Problem to solve → Find each line below that includes "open", then copy it.

[Start of section]

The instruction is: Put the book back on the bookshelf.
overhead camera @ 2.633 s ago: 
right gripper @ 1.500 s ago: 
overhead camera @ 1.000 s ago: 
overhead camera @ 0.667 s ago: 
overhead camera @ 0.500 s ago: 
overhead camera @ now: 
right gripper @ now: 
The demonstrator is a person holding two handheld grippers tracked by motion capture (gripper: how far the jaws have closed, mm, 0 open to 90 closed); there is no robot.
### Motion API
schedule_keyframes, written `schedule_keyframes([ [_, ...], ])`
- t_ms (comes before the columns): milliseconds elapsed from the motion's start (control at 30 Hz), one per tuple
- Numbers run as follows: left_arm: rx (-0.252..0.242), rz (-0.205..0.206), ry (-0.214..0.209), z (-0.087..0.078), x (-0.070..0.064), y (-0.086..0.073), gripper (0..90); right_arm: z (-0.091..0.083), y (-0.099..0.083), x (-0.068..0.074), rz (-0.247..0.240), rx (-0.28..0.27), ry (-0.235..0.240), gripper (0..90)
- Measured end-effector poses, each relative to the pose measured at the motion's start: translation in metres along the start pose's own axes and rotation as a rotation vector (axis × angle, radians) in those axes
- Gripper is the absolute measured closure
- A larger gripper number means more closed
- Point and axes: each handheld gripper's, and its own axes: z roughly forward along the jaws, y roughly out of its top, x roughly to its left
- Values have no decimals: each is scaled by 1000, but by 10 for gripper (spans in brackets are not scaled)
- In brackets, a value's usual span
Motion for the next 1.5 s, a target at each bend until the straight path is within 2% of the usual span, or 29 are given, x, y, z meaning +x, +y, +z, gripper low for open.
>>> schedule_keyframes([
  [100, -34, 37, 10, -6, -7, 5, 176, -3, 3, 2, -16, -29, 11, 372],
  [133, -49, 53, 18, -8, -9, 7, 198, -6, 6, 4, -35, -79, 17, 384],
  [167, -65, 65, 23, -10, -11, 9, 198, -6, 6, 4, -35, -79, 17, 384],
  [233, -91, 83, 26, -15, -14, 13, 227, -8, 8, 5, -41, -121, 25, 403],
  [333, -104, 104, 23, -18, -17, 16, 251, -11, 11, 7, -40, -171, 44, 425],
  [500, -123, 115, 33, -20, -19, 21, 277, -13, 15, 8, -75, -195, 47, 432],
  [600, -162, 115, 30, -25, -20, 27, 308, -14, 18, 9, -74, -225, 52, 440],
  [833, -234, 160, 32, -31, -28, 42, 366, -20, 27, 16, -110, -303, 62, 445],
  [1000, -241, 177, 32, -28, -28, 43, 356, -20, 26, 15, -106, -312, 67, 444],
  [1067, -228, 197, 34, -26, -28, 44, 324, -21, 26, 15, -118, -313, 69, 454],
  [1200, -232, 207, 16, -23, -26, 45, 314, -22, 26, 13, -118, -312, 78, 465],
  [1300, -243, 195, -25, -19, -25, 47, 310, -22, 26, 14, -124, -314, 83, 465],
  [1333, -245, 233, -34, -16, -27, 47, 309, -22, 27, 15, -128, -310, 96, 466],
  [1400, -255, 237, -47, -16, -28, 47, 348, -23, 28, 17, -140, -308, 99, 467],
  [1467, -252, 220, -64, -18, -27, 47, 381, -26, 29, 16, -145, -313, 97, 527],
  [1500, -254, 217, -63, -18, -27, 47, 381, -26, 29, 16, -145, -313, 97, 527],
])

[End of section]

Result below →
The demonstrator is a person holding two handheld grippers tracked by motion capture (gripper: how far the jaws have closed, mm, 0 open to 90 closed); there is no robot.
Motion for the next 1.5 s, a target at each bend until the straight path is within 2% of the usual span, or 29 are given, x, y, z meaning +x, +y, +z, gripper low for open.

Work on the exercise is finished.